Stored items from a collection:
········

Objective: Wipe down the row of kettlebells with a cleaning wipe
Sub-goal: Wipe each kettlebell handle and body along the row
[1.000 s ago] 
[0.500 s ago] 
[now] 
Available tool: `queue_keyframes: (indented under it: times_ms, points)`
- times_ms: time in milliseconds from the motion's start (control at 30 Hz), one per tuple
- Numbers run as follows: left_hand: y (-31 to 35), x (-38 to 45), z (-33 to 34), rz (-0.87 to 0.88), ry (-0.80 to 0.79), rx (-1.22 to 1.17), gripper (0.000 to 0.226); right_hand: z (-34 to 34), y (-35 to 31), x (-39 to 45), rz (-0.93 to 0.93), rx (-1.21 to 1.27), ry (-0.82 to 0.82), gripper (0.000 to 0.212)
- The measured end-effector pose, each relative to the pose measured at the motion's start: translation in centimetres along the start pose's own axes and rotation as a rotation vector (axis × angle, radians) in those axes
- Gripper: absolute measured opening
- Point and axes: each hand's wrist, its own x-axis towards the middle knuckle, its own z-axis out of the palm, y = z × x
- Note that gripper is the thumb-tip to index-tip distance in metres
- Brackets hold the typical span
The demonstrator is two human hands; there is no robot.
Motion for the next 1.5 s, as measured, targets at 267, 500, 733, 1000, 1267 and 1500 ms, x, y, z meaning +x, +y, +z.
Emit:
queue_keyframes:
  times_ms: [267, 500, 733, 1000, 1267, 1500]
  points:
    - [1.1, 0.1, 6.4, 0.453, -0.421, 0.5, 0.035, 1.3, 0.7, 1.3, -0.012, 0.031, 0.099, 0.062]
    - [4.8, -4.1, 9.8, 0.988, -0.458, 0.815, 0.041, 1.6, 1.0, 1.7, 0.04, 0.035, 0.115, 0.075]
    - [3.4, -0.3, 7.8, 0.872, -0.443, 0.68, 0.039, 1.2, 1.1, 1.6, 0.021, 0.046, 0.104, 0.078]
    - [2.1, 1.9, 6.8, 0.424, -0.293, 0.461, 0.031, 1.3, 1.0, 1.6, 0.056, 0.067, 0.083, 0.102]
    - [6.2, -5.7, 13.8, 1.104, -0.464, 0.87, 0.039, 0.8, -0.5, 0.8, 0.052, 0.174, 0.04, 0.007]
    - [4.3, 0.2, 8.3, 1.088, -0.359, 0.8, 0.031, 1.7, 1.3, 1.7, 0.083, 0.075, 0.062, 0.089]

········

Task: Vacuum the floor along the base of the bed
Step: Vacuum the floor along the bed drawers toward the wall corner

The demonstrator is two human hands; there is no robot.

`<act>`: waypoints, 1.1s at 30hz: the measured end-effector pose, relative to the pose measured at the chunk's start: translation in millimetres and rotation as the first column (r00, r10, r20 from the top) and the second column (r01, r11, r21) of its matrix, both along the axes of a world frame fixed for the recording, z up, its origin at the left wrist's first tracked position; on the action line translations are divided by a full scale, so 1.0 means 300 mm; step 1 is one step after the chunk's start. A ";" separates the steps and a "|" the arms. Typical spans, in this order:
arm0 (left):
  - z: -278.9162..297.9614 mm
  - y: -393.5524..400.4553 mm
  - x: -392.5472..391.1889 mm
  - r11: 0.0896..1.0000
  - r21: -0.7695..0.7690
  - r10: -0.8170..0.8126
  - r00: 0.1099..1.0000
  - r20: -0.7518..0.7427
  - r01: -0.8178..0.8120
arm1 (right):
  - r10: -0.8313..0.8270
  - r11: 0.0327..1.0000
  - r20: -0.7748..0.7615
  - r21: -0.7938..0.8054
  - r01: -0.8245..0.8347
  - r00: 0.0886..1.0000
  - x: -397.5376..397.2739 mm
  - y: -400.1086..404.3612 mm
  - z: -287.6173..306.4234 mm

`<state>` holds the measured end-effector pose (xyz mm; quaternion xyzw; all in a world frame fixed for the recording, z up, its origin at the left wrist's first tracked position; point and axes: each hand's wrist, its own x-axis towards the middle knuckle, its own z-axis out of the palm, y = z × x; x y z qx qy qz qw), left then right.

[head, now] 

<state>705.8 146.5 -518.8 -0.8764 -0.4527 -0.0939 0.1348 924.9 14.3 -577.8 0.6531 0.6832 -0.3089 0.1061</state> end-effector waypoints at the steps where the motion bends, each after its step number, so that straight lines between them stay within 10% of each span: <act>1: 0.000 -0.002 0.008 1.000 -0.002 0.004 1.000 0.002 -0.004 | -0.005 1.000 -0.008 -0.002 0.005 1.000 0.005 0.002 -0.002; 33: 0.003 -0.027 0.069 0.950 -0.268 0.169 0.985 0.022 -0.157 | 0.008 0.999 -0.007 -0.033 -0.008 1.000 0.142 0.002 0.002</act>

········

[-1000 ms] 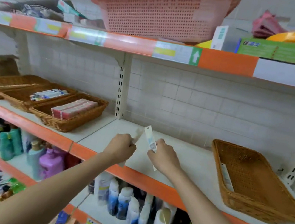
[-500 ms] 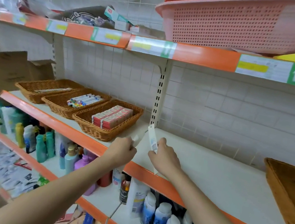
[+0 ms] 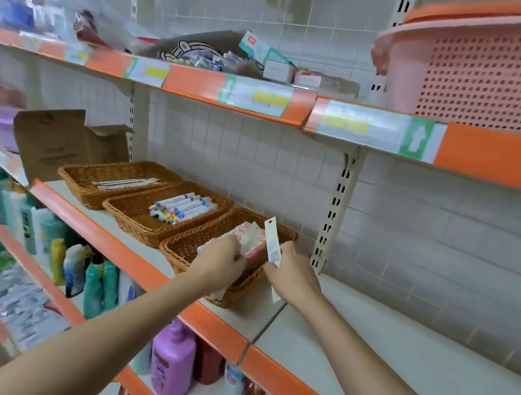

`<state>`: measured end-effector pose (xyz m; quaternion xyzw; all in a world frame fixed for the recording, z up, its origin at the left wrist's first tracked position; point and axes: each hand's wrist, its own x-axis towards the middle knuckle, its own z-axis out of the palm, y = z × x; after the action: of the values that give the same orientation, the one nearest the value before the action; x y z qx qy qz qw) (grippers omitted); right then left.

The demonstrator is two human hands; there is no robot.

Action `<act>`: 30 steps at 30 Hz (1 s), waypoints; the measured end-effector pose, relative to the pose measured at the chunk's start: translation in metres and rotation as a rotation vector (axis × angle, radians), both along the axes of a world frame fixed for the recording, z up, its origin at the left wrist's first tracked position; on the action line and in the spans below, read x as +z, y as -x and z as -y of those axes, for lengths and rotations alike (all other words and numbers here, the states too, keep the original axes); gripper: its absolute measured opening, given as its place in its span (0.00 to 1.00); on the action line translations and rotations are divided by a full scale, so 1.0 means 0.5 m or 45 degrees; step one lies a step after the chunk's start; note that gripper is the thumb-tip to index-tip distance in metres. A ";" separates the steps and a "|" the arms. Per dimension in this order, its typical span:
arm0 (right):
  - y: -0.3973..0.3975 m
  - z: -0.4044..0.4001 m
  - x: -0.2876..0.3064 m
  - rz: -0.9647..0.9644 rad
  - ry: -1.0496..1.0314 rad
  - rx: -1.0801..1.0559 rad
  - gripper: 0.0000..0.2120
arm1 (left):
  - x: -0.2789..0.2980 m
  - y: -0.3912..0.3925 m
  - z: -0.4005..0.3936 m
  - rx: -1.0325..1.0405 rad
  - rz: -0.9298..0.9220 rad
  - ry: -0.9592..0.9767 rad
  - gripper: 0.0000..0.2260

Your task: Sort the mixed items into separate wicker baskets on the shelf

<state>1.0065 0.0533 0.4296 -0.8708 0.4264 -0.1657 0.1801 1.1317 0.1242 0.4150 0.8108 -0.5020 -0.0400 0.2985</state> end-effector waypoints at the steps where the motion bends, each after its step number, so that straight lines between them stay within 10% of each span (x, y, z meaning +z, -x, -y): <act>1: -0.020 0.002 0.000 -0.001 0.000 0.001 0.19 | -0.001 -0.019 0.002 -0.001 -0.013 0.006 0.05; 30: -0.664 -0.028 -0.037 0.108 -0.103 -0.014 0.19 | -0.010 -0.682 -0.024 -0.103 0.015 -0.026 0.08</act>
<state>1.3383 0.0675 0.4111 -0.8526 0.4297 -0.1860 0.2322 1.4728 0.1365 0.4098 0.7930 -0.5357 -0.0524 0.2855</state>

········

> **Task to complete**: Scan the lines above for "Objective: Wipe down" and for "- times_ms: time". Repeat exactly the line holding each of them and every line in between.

> **Task solution**:
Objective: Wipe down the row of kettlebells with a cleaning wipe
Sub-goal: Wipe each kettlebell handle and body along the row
[1.000 s ago] 
[0.500 s ago] 
[now] 
Available tool: `queue_keyframes: (indented under it: times_ms, points)`
- times_ms: time in milliseconds from the motion's start (control at 30 Hz), one per tuple

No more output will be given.